The following run using a multi-head RNN leads to around 100.00% during and 100.00% final accuracy:

$ python3 --nh_chmlp_chunk_size=2500 --beta=10.0 --multi_head --num_tasks=5 --batch_size=128 --n_iter=20000 --lr=0.0005 --clip_grad_norm=1 --rnn_arch="256" --net_act=tanh --use_vanilla_rnn --nh_hnet_type=chunked_hmlp --nh_hmlp_arch="50,50" --nh_cond_emb_size=32 --nh_chunk_emb_size="32" --use_new_hnet --std_normal_temb=1.0 --std_normal_emb=0.1 --use_cuda --hnet_all --hnet_reg_batch_size=-1 --orthogonal_hh_reg=10.0 --first_task_input_len=5 --input_len_step=0 --input_len_variability=0 --permute_time

If regularizing on a single randomly picked task at each loss evaluation, the following run obtains 100.00% final accuracy:

$ python3 --nh_chmlp_chunk_size=2500 --beta=1 --num_tasks=5 --batch_size=128 --n_iter=20000 --lr=0.0005 --clip_grad_norm=1 --rnn_arch="256" --net_act=tanh --use_vanilla_rnn --nh_hnet_type=chunked_hmlp --nh_hmlp_arch="50,50" --nh_cond_emb_size=32 --nh_chunk_emb_size="16" --use_new_hnet --std_normal_temb=1.0 --std_normal_emb=0.1 --use_cuda --hnet_all --hnet_reg_batch_size=1 --orthogonal_hh_reg=10.0 --first_task_input_len=5 --input_len_step=0 --input_len_variability=0 --permute_time

Online Elastic Weight Consolidation (Online EWC)

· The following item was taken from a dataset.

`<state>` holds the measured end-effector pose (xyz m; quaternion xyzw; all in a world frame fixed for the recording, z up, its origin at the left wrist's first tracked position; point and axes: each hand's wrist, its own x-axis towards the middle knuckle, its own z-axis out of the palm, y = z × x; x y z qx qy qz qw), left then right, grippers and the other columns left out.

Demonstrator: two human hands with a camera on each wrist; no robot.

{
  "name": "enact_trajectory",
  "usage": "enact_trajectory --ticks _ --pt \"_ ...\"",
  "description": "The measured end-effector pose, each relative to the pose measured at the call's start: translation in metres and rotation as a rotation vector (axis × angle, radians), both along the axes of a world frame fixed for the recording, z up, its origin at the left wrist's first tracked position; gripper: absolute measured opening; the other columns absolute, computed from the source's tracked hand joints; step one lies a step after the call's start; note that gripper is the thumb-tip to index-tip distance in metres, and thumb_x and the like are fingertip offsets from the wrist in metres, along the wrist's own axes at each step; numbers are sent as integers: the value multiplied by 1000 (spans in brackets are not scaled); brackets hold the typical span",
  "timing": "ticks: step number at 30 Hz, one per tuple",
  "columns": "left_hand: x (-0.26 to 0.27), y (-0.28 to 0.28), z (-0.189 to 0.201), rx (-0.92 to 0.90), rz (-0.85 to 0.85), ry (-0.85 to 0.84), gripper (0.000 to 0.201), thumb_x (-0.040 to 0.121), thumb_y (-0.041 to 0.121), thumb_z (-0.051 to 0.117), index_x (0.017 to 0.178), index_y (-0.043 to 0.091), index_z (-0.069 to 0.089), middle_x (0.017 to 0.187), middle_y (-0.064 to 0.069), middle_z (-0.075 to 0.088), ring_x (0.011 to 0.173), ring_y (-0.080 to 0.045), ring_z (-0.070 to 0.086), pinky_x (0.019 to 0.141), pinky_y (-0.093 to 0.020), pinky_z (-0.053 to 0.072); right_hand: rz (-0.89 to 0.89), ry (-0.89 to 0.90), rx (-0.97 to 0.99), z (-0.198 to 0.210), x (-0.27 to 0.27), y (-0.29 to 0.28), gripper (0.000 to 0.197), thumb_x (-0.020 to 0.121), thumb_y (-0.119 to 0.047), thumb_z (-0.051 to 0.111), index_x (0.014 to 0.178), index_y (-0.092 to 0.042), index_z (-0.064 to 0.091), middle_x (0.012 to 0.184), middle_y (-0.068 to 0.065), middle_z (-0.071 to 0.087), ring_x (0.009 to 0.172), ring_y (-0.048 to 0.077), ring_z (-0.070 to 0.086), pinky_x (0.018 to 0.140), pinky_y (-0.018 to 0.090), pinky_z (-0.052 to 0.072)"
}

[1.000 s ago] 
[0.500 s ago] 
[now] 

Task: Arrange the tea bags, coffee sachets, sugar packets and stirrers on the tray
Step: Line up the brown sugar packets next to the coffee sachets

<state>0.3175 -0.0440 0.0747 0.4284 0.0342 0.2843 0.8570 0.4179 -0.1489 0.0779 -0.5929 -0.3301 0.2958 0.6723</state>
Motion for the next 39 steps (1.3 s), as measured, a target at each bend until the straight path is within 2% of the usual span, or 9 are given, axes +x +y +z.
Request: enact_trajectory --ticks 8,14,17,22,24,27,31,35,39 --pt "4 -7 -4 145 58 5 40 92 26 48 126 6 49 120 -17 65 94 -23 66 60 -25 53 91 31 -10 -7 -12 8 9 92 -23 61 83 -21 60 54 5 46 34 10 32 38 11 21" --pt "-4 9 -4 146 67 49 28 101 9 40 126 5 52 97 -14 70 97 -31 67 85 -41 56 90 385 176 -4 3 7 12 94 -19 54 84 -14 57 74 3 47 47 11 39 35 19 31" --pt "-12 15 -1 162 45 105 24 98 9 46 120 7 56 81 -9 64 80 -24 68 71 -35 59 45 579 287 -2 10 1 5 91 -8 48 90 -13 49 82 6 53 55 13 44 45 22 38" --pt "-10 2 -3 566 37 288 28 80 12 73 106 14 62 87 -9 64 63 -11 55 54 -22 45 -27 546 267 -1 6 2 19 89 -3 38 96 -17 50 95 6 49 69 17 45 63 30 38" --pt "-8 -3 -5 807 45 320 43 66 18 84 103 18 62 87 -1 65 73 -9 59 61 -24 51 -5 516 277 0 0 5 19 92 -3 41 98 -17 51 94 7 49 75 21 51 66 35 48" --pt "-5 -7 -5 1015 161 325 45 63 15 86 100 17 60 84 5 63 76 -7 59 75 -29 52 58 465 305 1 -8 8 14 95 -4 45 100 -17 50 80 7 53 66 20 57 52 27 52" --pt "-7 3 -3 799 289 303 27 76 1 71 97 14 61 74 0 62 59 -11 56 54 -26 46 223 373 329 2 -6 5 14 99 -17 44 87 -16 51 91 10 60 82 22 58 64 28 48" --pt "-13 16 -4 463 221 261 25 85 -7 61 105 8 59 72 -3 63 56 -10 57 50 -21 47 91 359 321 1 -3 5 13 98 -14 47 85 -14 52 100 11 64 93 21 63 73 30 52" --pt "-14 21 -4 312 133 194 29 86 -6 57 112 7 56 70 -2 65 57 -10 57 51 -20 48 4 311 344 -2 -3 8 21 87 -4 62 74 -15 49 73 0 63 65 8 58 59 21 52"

The following run on a multi-head RNN leads to around 99.93% during and 98.66% final accuracy:

$ python3 --multi_head --num_tasks=5 --batch_size=128 --n_iter=20000 --lr=0.001 --clip_grad_norm=1.0 --use_vanilla_rnn --use_cuda --use_ewc --ewc_gamma=1.0 --ewc_lambda=100.0 --n_fisher=-1  --orthogonal_hh_reg=0.01 --permute_time

The following run on a multi-head RNN where the task identity is provided as additional input leads to around 97.61% during and 97.54% final accuracy:

$ python3 --multi_head --num_tasks=5 --batch_size=128 --n_iter=20000 --lr=0.01 --clip_grad_norm=1 --rnn_arch="256" --net_act=tanh --use_vanilla_rnn --use_cuda --input_task_identity --orthogonal_hh_init --orthogonal_hh_reg=1 --use_ewc --ewc_lambda=10000000.0 --n_fisher=200 --first_task_input_len=5 --input_len_step=0 --input_len_variability=0 --permute_time

Synaptic Intelligence (SI)

The following run on a multi-head RNN leads to around 98.7% during and 94.5 final accuracy:

$ python3 --multi_head --num_tasks=5 --batch_size=128 --n_iter=20000 --clip_grad_norm=1 --use_vanilla_rnn --use_cuda --orthogonal_hh_reg=1.0 --use_si --si_lambda=0.01 --si_task_loss_only --permute_time --input_len_step=0 --input_len_variability=0


The following run on a multi-head RNN leads to around 99.93% during and 73.73% final accuracy:

$ python3 --no_context_mod_outputs --dont_softplus_gains --multi_head --num_tasks=5 --batch_size=128 --n_iter=20000 --lr=0.005 --clip_grad_norm=100  --use_vanilla_rnn --orthogonal_hh_init --orthogonal_hh_reg=-1 --use_cuda --use_masks --permute_time --input_len_step=0 --input_len_variability=0

Masking + Synpatic Intelligence (Masking + SI)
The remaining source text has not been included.